O aplicativo Fogo Cruzado – aplicativo que registra de forma colaborativa a incidência de disparos de arma de fogo – foi implementado como projeto piloto em 2016 e promovido prioritariamente junto a organizações, coletivos e defensores de direitos humanos que atuam diretamente em áreas de favelas e periferias. As áreas escolhidas para testes foram as comunidades Jacarezinho, Manguinhos, Complexo da Maré, Complexo do Alemão, Acari, Cidade de Deus e Morro Agudo (Nova Iguaçu).

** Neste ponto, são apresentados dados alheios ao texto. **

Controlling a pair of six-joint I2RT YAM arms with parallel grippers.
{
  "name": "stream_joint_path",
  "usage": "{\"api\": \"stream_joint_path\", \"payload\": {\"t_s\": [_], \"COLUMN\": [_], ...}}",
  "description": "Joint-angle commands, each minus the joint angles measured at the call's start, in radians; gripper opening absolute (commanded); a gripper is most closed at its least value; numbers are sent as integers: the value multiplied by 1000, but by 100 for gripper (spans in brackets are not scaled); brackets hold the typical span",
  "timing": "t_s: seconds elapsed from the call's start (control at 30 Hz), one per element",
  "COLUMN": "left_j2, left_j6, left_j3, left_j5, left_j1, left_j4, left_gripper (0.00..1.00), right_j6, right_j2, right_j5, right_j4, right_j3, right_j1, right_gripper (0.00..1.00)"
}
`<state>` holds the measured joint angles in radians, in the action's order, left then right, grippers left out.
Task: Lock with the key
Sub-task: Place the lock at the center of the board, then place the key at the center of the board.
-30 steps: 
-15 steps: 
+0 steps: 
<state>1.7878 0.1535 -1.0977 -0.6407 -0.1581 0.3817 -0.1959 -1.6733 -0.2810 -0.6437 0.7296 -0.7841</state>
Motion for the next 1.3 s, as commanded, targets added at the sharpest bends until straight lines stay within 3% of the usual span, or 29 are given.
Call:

O Complexo do Alemão, conjunto de favelas com cerca de 70 mil habitantes, distribuído numa área de 296 hectares (3 km2), ficou à frente de municípios inteiros no ranking de locais mais atingidos por tiroteios/disparos de arma de fogo. O bairro tem Unidades de Polícia Pacificadora desde 2012. No total, 115 registros de disparos de armas de fogo foram registrados por usuários, com pelo menos 15 vítimas fatais e 34 feridos (15 deles policiais).

A 2º região onde houve maior número de registros foi Duque de Caxias, que tem 10 vezes mais habitantes (855 mil) e é 155 vezes maior (467 KM2) que o Complexo do Alemão. O município da Baixada Fluminense teve 114 registros de tiroteios/disparos de arma de fogo, resultando em pelo menos 42 vítimas fatais e 49 feridos (8 deles policiais).

A área que ficou em 3º lugar foi a região da Penha, mais especificamente o Complexo da Penha, outra área com UPP e que é vizinha ao local com maior número de registros, o Complexo do Alemão. Nos seis meses, foram 111 registros de tiroteios/disparos de arma de fogo com 14 vítimas fatais e 22 feridos (10 deles, policiais).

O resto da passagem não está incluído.